▶ To do
Copy out each line of the listing that has the word "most" in it.

▶ Supplied records
⁂
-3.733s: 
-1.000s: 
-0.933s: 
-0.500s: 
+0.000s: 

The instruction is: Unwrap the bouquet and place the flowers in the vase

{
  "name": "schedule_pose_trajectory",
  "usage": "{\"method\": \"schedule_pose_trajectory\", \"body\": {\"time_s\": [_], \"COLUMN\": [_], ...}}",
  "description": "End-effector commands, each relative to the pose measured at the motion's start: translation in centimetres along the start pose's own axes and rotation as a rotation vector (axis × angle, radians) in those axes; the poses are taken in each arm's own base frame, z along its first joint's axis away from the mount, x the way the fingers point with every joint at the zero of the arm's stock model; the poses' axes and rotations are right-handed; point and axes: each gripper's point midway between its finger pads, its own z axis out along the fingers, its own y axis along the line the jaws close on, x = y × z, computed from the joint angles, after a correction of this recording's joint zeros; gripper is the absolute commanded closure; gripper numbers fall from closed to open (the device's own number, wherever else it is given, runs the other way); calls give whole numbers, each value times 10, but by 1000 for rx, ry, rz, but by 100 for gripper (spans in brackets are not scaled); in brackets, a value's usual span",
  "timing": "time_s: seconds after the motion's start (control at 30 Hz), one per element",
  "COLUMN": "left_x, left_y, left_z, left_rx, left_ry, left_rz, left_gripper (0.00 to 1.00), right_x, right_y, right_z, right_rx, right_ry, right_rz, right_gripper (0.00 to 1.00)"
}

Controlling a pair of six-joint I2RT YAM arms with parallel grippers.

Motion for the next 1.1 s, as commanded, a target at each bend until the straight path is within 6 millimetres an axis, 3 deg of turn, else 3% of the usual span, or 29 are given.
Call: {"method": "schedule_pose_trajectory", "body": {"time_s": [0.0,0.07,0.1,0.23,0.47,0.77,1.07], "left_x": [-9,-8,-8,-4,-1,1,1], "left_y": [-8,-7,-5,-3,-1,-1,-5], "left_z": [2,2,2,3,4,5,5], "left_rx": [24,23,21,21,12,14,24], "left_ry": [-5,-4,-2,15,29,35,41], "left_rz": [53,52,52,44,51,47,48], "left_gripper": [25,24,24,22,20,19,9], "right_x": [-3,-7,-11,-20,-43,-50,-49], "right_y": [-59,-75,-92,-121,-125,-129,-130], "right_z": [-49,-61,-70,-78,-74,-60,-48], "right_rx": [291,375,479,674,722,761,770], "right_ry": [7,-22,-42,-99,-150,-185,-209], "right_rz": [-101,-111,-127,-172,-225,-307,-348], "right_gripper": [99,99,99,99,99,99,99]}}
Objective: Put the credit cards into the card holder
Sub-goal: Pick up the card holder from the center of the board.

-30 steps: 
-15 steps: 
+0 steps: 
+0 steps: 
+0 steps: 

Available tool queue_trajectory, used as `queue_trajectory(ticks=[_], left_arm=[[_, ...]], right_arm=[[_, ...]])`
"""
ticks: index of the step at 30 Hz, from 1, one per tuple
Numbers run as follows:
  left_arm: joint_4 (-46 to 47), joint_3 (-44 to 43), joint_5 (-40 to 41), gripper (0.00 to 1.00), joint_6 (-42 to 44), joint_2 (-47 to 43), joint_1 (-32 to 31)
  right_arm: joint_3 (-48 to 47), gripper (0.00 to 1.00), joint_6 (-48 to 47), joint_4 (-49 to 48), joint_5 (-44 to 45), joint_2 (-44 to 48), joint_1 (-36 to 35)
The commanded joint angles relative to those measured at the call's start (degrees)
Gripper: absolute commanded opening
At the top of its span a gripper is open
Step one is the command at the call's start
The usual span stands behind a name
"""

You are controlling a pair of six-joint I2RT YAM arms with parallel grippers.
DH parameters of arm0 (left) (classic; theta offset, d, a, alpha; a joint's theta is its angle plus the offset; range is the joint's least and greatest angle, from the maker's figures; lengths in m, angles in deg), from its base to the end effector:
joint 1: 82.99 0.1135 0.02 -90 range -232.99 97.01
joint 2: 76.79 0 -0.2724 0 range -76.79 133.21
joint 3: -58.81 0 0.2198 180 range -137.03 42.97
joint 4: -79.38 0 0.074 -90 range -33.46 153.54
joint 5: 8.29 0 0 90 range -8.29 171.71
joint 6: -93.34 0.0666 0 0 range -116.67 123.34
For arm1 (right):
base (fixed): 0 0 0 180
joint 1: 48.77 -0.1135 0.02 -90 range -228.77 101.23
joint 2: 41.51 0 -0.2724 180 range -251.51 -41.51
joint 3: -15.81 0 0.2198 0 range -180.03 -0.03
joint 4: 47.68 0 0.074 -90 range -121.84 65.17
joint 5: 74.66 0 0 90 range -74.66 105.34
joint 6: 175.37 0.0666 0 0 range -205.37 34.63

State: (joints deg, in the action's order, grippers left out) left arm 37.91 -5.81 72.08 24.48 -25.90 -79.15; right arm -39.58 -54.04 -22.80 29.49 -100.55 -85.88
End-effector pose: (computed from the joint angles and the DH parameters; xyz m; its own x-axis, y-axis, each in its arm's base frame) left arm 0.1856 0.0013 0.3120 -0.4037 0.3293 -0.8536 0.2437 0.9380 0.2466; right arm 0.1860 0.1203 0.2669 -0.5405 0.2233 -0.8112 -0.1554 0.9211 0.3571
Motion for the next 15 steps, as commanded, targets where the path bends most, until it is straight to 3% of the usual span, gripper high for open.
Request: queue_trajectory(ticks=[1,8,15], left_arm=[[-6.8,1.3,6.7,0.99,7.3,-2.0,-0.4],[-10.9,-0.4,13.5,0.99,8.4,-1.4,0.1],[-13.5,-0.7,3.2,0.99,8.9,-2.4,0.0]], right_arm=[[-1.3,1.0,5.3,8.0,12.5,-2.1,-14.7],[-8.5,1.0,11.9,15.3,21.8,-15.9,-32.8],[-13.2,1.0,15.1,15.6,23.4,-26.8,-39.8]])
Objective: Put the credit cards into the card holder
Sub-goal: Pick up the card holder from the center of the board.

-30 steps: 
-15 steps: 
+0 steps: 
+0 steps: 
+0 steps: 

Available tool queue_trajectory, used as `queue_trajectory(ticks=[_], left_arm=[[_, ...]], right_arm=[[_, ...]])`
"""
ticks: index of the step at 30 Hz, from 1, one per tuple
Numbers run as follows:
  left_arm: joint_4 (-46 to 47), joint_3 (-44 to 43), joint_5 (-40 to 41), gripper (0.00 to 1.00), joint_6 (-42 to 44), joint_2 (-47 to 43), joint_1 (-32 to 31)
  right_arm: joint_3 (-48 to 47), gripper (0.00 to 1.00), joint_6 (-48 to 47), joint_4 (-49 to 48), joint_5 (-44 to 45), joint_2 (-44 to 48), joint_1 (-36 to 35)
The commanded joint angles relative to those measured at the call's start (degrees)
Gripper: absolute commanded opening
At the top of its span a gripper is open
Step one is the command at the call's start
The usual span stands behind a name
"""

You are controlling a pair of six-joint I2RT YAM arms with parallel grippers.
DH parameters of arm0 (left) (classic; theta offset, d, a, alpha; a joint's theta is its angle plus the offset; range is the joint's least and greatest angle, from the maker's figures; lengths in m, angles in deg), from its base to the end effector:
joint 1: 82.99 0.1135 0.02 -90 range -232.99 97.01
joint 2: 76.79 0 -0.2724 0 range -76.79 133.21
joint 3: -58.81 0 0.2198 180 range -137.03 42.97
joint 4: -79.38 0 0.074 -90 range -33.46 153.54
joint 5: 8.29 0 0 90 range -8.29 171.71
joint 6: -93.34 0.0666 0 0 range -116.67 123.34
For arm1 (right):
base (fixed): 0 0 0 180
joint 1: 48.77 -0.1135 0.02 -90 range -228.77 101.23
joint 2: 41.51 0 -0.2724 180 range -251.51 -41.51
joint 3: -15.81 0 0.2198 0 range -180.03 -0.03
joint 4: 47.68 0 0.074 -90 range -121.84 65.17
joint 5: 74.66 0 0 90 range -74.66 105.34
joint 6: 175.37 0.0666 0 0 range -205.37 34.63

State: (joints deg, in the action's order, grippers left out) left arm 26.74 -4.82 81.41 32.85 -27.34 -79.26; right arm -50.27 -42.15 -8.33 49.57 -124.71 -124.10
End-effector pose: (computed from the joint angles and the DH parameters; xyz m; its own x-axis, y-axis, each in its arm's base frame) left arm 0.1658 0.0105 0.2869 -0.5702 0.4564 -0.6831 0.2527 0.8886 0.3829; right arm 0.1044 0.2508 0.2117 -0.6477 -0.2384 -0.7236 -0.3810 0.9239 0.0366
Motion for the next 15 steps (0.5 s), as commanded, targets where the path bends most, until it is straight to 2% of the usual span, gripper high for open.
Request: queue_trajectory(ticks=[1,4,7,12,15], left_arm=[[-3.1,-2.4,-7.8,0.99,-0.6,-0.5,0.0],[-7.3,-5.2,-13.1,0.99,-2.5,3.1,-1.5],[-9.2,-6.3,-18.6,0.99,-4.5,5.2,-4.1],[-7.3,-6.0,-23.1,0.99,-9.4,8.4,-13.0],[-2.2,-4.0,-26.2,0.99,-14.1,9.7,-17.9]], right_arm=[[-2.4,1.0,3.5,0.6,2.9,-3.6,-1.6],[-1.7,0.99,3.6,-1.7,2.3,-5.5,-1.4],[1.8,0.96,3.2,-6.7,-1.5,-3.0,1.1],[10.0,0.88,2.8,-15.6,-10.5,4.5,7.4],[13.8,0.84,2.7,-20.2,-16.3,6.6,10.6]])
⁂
▶ Written solution
Motion for the next 15 steps, as commanded, targets where the path bends most, until it is straight to 3% of the usual span, gripper high for open.
Motion for the next 15 steps (0.5 s), as commanded, targets where the path bends most, until it is straight to 2% of the usual span, gripper high for open.

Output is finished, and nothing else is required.